Stored records:
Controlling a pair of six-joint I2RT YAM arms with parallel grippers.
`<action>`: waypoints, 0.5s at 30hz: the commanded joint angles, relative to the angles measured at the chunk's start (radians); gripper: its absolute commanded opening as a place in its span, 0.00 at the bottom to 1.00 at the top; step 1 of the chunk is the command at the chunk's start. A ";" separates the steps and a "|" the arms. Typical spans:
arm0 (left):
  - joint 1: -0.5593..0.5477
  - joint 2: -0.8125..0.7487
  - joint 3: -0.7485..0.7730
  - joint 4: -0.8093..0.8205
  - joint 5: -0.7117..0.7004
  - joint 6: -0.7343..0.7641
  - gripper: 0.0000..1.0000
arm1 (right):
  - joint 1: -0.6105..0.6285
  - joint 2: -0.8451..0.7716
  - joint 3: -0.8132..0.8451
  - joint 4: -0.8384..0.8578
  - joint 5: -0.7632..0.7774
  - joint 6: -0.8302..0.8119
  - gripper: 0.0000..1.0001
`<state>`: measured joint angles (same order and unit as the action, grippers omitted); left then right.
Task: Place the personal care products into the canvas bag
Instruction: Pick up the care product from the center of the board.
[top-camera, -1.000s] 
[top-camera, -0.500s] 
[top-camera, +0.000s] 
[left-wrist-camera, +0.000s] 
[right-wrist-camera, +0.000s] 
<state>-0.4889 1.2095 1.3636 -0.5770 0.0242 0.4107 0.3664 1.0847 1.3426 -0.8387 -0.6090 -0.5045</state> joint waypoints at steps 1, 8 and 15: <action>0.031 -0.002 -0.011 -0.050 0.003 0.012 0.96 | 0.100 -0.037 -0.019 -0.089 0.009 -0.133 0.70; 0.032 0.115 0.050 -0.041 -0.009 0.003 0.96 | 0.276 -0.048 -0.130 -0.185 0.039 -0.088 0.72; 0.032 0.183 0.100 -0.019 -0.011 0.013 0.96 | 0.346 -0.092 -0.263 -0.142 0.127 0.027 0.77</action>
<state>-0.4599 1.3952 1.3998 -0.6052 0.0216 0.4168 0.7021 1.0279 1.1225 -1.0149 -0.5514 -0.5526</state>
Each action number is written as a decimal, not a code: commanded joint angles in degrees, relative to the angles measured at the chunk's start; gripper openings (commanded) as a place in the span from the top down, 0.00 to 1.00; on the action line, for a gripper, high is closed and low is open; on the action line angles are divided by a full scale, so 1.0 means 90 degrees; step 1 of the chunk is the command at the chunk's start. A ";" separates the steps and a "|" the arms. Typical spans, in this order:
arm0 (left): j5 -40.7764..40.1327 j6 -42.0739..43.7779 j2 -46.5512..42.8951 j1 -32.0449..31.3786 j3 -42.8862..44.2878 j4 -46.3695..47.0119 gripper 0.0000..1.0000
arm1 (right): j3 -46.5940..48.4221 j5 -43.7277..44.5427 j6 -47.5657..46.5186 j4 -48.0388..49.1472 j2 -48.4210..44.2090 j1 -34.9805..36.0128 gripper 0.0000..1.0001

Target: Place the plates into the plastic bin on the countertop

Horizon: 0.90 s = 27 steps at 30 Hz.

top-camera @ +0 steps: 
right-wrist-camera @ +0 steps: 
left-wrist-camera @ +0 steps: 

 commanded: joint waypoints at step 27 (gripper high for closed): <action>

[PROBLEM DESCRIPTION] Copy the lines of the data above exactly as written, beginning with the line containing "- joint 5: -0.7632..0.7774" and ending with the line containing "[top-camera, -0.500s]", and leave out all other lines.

[RESULT BELOW]
  - joint 5: -0.7632..0.7774
  - joint 6: -0.8302..0.8119
  - gripper: 0.0000..1.0001
`<state>`: measured joint angles (same order and unit as the action, grippers omitted); left then right.
Task: Place the personal care products into the canvas bag
Instruction: Pick up the care product from the center of the board.
[top-camera, -1.000s] 
[top-camera, -0.500s] 

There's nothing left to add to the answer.